§ REQUIRED WORK
The output should be the listing below, limited to the lines from the one with "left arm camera" through the one with "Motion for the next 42", exact and without pictures.
═══
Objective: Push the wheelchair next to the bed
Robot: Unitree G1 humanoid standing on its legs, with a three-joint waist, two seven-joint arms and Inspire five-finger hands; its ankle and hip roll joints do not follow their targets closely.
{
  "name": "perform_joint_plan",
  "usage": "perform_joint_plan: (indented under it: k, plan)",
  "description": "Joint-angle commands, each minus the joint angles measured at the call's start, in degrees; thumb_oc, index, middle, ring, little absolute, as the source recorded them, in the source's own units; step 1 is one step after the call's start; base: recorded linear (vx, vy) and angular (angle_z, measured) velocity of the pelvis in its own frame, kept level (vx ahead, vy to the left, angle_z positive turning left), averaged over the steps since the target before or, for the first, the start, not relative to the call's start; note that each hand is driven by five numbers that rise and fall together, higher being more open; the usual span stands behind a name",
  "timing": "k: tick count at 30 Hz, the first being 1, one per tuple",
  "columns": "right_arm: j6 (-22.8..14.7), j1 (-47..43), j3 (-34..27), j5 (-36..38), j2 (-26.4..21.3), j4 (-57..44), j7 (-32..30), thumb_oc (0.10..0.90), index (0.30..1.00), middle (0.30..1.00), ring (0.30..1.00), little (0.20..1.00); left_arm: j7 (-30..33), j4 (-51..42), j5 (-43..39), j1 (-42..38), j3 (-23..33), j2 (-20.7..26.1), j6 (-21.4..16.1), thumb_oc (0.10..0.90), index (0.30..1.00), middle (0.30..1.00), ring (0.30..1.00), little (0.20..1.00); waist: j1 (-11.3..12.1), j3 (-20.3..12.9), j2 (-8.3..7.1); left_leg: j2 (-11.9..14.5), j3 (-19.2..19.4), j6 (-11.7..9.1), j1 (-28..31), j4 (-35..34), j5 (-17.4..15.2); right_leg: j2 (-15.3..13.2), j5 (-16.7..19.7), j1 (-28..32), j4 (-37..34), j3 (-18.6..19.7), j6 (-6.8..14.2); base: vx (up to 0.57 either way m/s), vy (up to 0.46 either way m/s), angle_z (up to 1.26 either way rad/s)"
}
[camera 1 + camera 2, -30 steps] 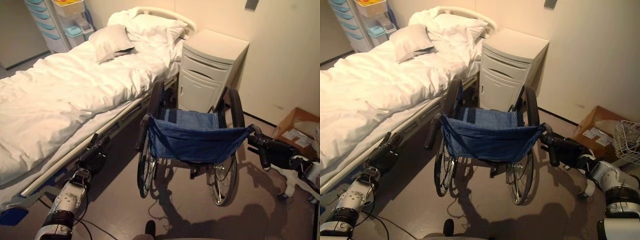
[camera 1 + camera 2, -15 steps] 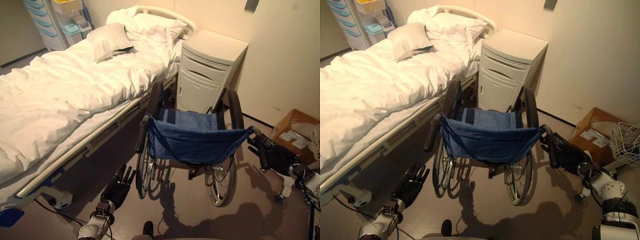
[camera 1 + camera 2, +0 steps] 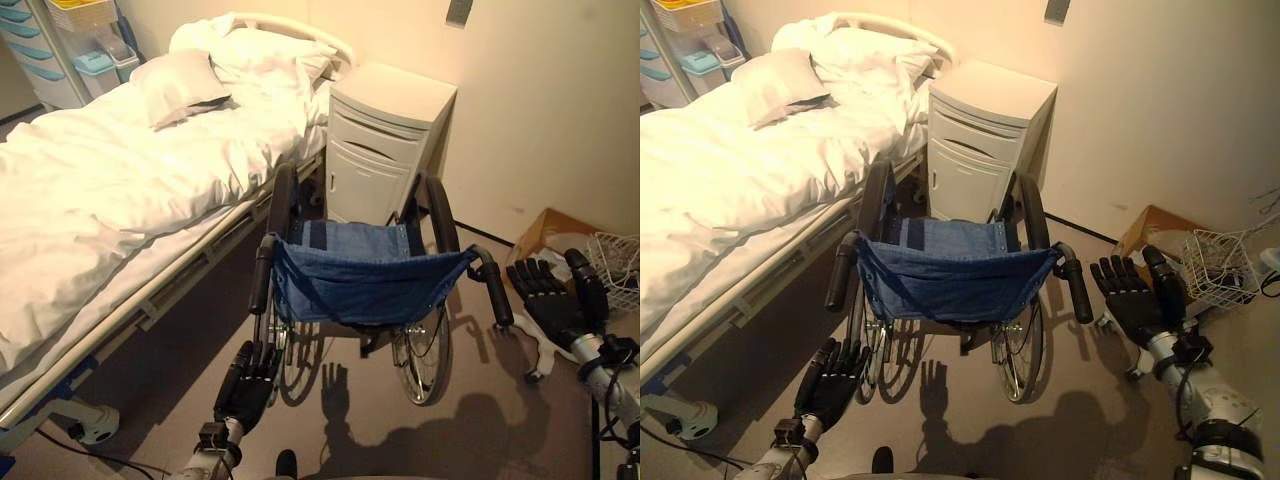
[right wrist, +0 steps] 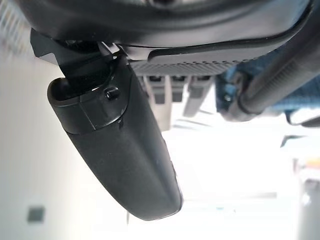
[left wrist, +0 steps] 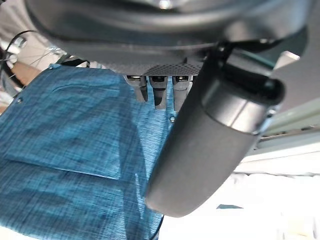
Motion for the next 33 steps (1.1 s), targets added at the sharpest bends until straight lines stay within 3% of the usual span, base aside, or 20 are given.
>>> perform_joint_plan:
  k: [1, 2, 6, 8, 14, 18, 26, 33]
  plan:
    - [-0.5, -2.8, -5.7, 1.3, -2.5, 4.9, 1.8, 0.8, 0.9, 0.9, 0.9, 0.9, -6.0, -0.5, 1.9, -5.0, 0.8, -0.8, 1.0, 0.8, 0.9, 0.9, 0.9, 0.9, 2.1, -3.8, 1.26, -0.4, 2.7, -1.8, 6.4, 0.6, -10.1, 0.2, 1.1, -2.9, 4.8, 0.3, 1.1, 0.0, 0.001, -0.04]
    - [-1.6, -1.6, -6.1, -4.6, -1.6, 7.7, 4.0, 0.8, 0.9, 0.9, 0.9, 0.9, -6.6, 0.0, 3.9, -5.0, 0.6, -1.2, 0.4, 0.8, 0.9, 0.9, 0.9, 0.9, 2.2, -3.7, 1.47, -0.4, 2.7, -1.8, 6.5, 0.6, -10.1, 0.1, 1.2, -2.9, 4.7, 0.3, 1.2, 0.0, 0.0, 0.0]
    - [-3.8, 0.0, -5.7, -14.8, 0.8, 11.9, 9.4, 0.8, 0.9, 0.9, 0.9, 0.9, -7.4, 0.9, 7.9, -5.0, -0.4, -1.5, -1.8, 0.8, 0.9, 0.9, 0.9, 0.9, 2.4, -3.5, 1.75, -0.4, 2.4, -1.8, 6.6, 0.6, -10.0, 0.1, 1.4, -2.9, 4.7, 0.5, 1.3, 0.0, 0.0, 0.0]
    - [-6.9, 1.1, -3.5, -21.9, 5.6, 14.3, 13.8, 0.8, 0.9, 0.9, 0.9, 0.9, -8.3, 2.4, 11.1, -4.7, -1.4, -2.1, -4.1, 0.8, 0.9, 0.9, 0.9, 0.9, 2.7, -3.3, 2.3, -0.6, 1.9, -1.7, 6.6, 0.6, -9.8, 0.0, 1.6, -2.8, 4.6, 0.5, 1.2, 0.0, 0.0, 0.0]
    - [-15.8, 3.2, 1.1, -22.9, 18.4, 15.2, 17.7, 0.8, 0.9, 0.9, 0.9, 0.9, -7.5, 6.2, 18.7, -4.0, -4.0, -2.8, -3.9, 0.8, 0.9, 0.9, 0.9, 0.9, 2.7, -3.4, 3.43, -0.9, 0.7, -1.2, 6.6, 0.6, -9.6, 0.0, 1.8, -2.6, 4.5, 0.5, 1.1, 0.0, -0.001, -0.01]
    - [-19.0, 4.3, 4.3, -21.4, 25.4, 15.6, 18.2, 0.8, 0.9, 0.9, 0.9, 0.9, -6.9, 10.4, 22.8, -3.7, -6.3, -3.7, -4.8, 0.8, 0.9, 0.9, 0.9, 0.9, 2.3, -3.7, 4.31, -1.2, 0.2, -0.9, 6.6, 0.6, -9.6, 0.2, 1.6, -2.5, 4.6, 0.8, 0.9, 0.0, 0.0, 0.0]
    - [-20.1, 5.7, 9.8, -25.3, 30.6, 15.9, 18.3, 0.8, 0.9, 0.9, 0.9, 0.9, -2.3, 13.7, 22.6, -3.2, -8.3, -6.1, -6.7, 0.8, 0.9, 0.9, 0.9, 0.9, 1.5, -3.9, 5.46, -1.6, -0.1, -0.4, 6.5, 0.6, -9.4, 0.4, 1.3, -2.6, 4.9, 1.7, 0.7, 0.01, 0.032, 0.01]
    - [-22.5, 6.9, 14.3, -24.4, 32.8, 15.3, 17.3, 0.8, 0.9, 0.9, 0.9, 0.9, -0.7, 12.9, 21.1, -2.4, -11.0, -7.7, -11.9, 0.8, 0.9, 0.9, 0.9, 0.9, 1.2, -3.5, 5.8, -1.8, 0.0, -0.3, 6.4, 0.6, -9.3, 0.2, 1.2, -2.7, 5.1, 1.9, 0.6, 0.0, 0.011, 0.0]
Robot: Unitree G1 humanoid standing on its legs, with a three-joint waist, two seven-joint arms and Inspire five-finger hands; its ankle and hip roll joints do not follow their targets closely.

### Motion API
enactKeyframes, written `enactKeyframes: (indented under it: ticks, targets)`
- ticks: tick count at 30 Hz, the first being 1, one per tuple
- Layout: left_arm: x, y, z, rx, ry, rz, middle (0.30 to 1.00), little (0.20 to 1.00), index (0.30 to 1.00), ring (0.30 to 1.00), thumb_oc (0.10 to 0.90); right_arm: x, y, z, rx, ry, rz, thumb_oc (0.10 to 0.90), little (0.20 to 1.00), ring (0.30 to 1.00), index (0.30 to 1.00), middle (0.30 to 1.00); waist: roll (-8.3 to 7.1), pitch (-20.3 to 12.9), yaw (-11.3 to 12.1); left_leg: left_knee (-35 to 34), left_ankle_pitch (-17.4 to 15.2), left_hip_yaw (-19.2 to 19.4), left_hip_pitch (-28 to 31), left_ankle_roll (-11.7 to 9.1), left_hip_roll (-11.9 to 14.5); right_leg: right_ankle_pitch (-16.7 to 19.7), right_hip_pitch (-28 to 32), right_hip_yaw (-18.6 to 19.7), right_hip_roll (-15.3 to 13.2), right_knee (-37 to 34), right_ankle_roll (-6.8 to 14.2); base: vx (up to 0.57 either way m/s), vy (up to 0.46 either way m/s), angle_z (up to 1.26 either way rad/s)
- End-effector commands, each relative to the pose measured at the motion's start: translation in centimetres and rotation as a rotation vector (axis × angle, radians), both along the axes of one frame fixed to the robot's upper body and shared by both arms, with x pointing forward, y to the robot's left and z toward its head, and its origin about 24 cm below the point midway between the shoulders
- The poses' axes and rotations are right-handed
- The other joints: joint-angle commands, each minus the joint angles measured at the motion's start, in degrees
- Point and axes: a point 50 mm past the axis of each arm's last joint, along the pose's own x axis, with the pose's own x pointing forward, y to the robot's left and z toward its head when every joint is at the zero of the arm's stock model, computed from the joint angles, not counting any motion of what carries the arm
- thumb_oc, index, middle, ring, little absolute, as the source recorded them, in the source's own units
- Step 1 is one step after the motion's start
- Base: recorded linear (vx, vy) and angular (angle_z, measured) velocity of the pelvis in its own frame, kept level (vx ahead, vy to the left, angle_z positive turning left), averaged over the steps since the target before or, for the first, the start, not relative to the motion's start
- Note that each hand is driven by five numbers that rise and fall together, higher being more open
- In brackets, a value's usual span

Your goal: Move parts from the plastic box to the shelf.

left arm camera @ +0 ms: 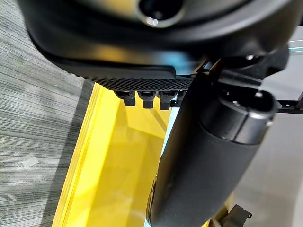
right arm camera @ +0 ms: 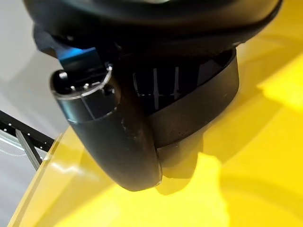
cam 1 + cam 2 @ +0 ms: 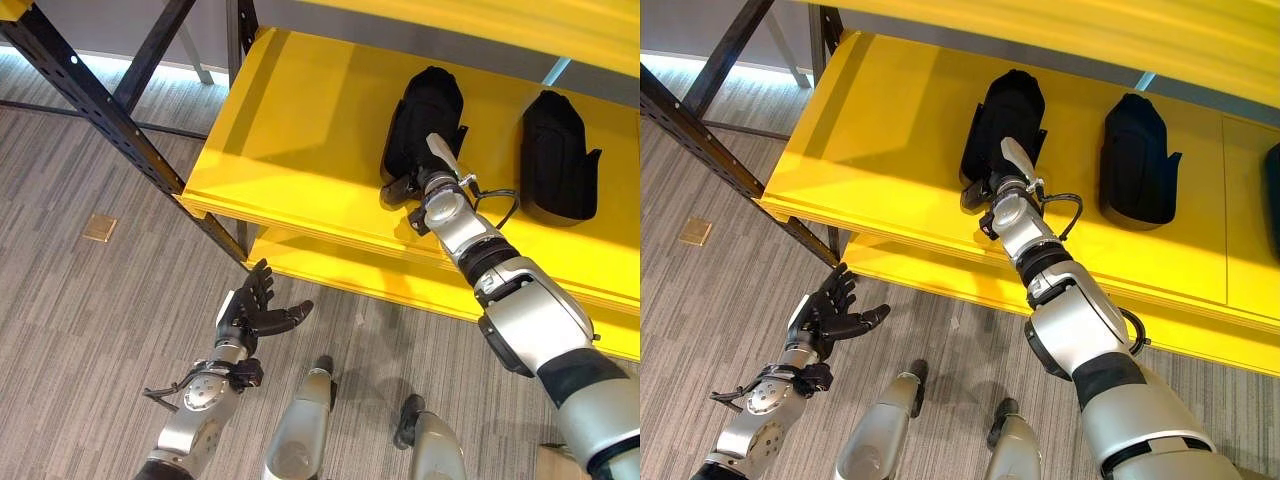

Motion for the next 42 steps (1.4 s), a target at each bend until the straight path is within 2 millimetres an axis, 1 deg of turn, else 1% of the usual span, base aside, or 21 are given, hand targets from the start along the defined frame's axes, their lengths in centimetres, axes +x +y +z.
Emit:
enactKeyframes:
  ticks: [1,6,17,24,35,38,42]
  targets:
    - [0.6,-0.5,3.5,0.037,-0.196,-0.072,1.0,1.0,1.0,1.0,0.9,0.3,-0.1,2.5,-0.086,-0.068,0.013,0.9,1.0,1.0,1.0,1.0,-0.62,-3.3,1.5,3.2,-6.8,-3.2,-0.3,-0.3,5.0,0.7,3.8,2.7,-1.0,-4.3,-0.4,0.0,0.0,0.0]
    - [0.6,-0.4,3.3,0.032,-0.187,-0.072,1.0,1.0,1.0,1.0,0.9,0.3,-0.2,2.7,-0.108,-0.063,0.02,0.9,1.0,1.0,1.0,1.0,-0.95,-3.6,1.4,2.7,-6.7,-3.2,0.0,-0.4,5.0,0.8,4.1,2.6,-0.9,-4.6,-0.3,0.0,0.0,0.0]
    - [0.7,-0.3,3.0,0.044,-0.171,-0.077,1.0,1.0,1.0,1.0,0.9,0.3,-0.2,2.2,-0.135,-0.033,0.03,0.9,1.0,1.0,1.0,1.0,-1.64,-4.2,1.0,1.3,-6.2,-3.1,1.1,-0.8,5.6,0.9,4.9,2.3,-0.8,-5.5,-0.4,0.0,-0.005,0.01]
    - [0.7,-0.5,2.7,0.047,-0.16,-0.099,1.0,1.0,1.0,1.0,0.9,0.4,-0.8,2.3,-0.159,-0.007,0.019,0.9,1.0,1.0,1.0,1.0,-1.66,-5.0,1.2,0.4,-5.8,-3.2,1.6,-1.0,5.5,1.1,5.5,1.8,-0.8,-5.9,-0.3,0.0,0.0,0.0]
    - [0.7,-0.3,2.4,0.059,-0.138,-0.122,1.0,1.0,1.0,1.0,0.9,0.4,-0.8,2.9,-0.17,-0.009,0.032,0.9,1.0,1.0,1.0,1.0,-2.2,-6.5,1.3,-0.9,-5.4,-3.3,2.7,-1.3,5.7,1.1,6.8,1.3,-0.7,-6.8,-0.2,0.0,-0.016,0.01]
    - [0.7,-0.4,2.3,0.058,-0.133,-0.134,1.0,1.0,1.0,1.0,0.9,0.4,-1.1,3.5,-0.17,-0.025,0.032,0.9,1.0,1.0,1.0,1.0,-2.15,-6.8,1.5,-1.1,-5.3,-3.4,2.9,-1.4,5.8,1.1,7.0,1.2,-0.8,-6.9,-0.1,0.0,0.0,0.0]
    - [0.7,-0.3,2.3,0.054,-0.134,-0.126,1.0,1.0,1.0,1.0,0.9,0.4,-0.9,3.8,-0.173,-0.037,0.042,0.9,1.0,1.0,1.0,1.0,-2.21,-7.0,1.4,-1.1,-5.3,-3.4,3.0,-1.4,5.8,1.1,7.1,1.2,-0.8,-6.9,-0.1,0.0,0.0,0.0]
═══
§ TASK RESULT
left arm camera @ +0 ms: 
right arm camera @ +0 ms: 
cam 1 + cam 2 @ +0 ms: 

Motion for the next 42 steps (1.4 s), a target at each bend until the straight path is within 2 millimetres an axis, 1 deg of turn, else 1% of the usual span, base aside, or 21 are given, hand targets from the start along the defined frame's axes, their lengths in centimetres, axes +x +y +z.

This finishes the exercise.